Ravenna, 8 novembre 2011 - La maglia n.18. Un posto ‘garantito’ in panchina. L’infortunio di Egbedi. L’ingresso in campo in avvio di ripresa. Il cross di Noschese dalla sinistra. Una acrobazia in mezzo all’area di rigore. La coordinazione e la stoccata vincente. Ecco la domenica diversa di Henri Shiba: nei progetti di mister Giorgetti, c’era un turno di riposo, ma il corso degli eventi ha detto che non si poteva aspettare. Per arrampicarsi sulla cima della prima vittoria interna della stagione, e per scacciare i fantasmi della crisi, c’è voluta dunque una magia di questo ragazzone albanese di 23 anni, che ride poco, ma che di gol ne fa abbastanza (4).

Per capire meglio Henri, bisogna andare da Besim a San Benedetto del Tronto. Besim è il papà di Henri e ha una passione incredibile per il calcio, oltre che l’abbonamento al Ravenna: «In famiglia — racconta il padre — siamo dieci fratelli; i sei maschi hanno giocato tutti a calcio in Albania. Anch’io l’ho fatto, sono arrivato fino alla serie B, ma i miei tempi erano... altri tempi». Dall’inizio degli anni ’90, Besim Shiba è in Italia con tutta la famiglia. Famiglia di sportivi, ovviamente.

L’atletica leggera era lo sport della moglie Magnola. I tre figli non sono stati da meno. Ina ha cominciato con la pallavolo, ma ora è negli Usa a studiare. In Italia sono rimasti il ‘nostro’ Henri, che, prima di vestire il giallorosso ha collezionato qualche stagione da gregario in LegaPro a Vasto, Novara, Cava de’ Tirreni, Celano e Barletta, nonché il terzogenito Cristian, attaccante della Samb — «Ha dieci anni ma gioca con quelli di tredici» — già opzionato dal Milan dopo un provino tenuto lo scorso anno a Milanello.

Besim era in tribuna domenica al Benelli e ha assistito al risicato, ma fondamentale, successo sul Forcoli: «Dalla tribuna — aggiunge Shiba senjor — si vedono tante cose, ad esempio che il centrocampo non funziona troppo bene. Ma l’importante era vincere. Speriamo che questa vittoria possa sbloccare la squadra, perché Ravenna merita davvero molto di più della serie D, e merita anche molto di più di questa classifica. Vedere lo stadio così vuoto non è una bella cosa. Io faccio il paragone con San Benedetto del Tronto, dove, allo stadio, va molta gente a prescindere dalla categoria. Tuttavia, del pubblico ravennate ho apprezzato tantissimo il ricordo e gli applausi che sono stati fatti per Brian Filipi».

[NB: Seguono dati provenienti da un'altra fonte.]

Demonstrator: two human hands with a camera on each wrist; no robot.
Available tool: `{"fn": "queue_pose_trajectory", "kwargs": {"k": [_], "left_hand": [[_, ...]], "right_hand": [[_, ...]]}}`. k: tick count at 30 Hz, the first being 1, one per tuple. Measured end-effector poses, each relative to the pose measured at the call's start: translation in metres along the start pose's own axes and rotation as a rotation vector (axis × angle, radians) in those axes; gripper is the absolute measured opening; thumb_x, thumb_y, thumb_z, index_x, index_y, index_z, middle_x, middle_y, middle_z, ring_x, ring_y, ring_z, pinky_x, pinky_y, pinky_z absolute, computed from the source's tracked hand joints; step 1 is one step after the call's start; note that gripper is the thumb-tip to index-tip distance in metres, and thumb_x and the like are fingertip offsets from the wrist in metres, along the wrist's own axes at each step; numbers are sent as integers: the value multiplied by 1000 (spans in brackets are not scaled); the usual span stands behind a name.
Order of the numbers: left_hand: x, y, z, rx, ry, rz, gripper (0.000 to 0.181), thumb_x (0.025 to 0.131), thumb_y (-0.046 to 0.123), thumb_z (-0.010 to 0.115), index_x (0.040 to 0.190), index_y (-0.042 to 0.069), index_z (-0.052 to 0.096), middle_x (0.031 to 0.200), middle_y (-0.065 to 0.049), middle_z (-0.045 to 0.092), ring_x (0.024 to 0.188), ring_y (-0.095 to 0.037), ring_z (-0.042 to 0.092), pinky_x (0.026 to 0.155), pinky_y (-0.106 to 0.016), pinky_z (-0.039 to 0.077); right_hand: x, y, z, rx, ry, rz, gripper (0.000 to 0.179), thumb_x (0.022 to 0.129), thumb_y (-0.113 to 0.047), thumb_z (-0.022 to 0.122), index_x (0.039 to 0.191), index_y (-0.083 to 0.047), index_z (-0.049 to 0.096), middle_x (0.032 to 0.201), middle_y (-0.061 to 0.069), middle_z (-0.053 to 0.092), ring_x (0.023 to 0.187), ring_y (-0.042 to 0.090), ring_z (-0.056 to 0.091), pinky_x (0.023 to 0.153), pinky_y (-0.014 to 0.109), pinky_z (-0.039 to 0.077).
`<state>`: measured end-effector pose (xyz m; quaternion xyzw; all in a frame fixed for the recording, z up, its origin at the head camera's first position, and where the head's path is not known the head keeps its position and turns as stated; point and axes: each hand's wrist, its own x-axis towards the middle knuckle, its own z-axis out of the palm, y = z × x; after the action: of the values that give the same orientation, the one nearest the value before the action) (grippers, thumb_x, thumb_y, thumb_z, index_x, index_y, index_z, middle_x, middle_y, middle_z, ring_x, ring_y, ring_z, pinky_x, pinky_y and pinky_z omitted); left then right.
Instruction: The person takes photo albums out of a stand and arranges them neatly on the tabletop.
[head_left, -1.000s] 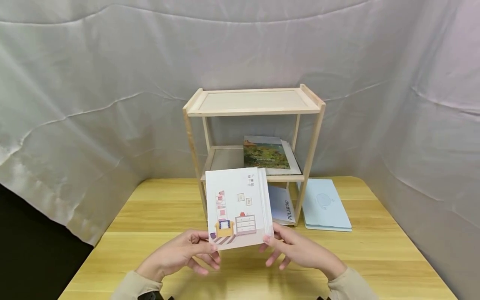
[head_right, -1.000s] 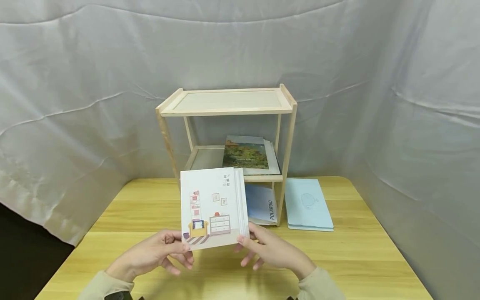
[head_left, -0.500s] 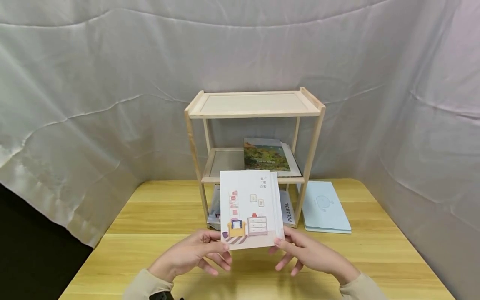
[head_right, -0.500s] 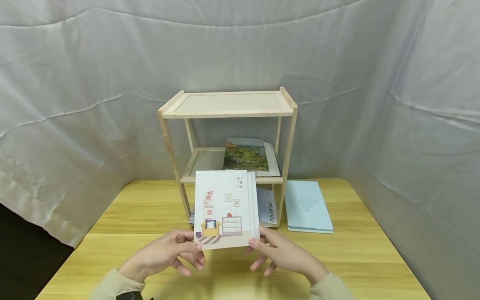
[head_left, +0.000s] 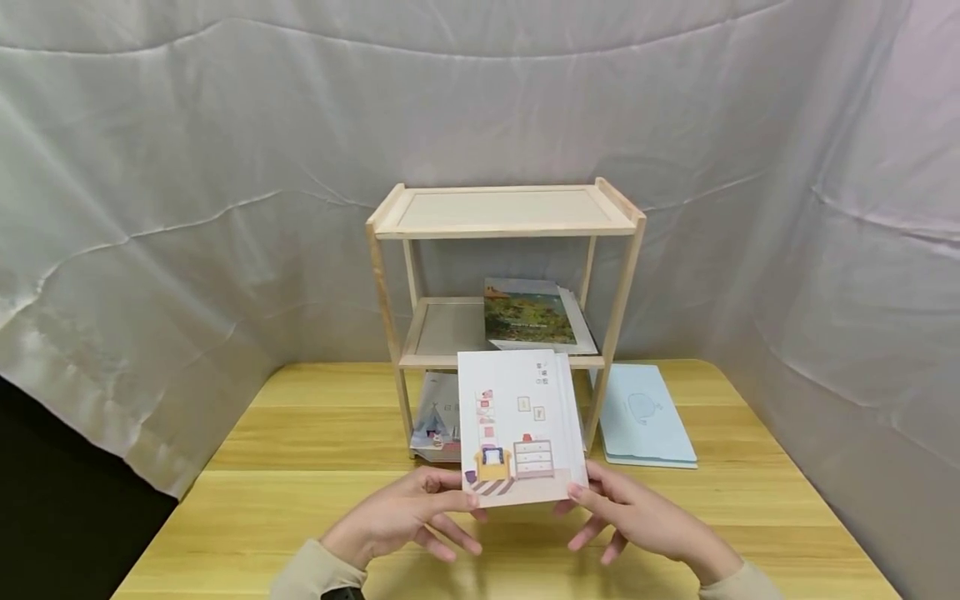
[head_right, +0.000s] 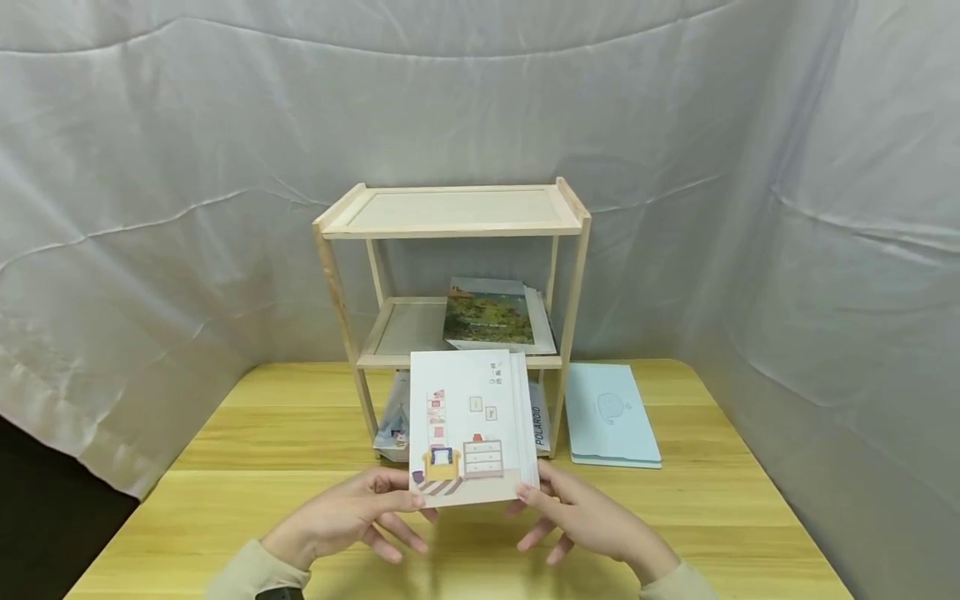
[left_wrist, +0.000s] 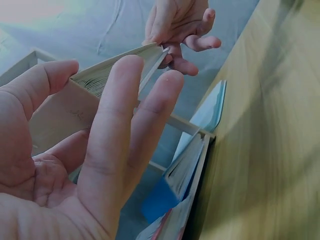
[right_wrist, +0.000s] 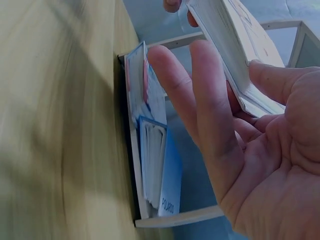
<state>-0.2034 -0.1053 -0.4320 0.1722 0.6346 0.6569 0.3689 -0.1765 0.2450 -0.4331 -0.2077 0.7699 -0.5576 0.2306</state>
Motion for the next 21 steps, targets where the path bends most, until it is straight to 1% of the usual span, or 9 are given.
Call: {"fn": "queue_pose_trajectory", "kwargs": {"k": [4, 9, 16, 21], "left_hand": [[6, -5, 6, -15, -8, -4, 47, 106, 30, 70, 146, 6, 64, 123, -13, 73, 97, -27, 82, 70, -27, 67], [14, -9, 13, -14, -30, 1, 45, 105, 28, 71, 142, 4, 65, 122, -12, 73, 97, -25, 82, 71, -26, 67], [23, -11, 21, -1, -68, 3, 45, 105, 25, 70, 143, 2, 64, 122, -11, 73, 98, -23, 81, 72, -27, 67], [30, -13, 27, 2, -78, 5, 43, 105, 23, 70, 143, 3, 65, 120, -10, 73, 98, -23, 80, 72, -28, 67]], "right_hand": [[-8, 7, -1, 24, 10, 11, 44, 118, -31, 44, 156, -9, 45, 132, 25, 66, 96, 34, 81, 59, 45, 66], [-18, 14, -3, 27, 32, 18, 45, 118, -29, 44, 158, -8, 43, 132, 24, 66, 97, 36, 80, 59, 45, 66], [-29, 20, -6, 38, 60, 48, 48, 118, -30, 45, 159, -7, 40, 131, 21, 67, 97, 32, 80, 60, 39, 66], [-38, 23, -8, 44, 86, 66, 50, 117, -30, 46, 160, -5, 38, 136, 23, 64, 99, 31, 80, 62, 42, 66]]}}
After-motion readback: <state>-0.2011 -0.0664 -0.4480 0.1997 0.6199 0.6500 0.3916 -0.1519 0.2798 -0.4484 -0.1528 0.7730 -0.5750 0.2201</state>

E mentre quegli applausi arrivavano dalla curva Mero, Henri Shiba aveva appena iniziato a giocare: «Già dalla fine del primo tempo mister Giorgetti mi aveva detto di scaldarmi. In verità credevo di dover entrare nel corso del secondo tempo, invece ho cominciato subito. La vittoria? Importantissima. E conta davvero poco com’è venuta. Dovevamo rompere il ghiaccio e l’abbiamo fatto. Certo, il difficile viene adesso perché dobbiamo confermarci». La vittoria è stata una sorta di liberazione, anche nello spogliatoio: «Sì, certo, abbiamo festeggiato, ma tutto è finito dopo la doccia, perché, col fatto che torneremo in campo già domani, il tempo per godersi questi tre punti non c’è».

Con il gol-partita di domenica, Shiba ha raggiunto Frediani in cima alla classifica dei bomber giallorossi. Due reti alla Virtus Pavullese ed uno allo Scandicci sono le altre perle, ma... «Sì, quello al Forcoli — è convinto Henri — è sicuramente il più importante perché ha risolto una situazione complicata. Dal punto di vista personale la panchina non mi fa male. Se finisse sempre così, cioè con un mio gol, non sarebbe male. Ma la maglia da titolare dà una carica incredibile».